INFORMATION SHOWN ::
——
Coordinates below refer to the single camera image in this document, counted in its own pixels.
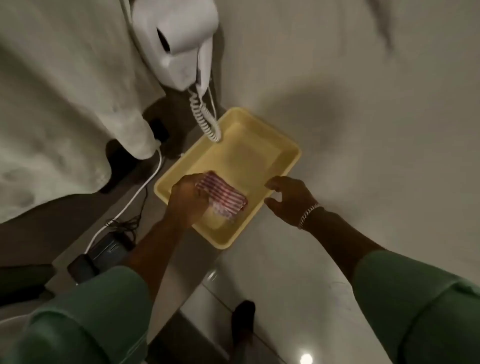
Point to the person's right hand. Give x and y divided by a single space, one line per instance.
294 200

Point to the black power adapter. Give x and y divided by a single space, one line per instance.
110 249

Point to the white wall hair dryer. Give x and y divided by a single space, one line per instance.
176 33

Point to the yellow plastic tray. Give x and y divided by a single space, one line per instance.
240 157

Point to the green shirt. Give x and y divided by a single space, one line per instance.
93 315

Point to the person's left hand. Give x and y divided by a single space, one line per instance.
185 202

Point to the red white striped cloth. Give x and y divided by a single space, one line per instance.
223 197

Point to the person's right forearm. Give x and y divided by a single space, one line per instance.
341 240

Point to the person's left forearm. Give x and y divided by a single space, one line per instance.
161 243

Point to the white hanging towel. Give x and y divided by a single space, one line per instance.
56 93

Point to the black patterned sock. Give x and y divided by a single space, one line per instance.
243 320

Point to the black flat device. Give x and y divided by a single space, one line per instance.
82 268

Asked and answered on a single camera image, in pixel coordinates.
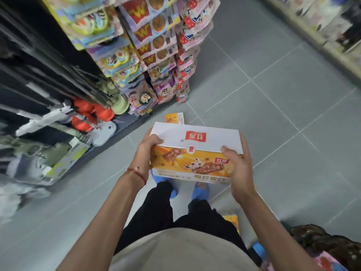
——
Each entry is to be transcribed verbatim, and any picture in it is to be skipped.

Coordinates below refer to the single camera image in this document, counted in its own pixels.
Point to the person's right hand. Give x and y divided by a single space, one line per instance.
294 200

Point to the black power adapter. Give x and y divided by a single space, one line per instance.
110 249

Point to the white wall hair dryer. Give x and y divided by a single space, one line per instance.
176 33

Point to the yellow plastic tray. Give x and y divided by a single space, one line per instance.
240 157

Point to the green shirt. Give x and y divided by a single space, one line per instance.
93 315

Point to the person's left hand. Give x and y divided by a single space, one line per instance.
185 202

Point to the red white striped cloth. Give x and y divided by a single space, one line per instance.
223 197

Point to the person's right forearm. Give x and y divided by a single space, one line per instance.
341 240

Point to the person's left forearm. Give x and y divided by a single space, one line per instance.
161 243

Point to the white hanging towel. Give x and y divided by a single space, one line per instance.
56 93

Point to the black patterned sock. Give x and y divided by a single space, one line per instance.
243 320

Point to the black flat device. Give x and y divided by a single space, one line per instance.
82 268

Asked and answered on a single camera image, in pixel coordinates.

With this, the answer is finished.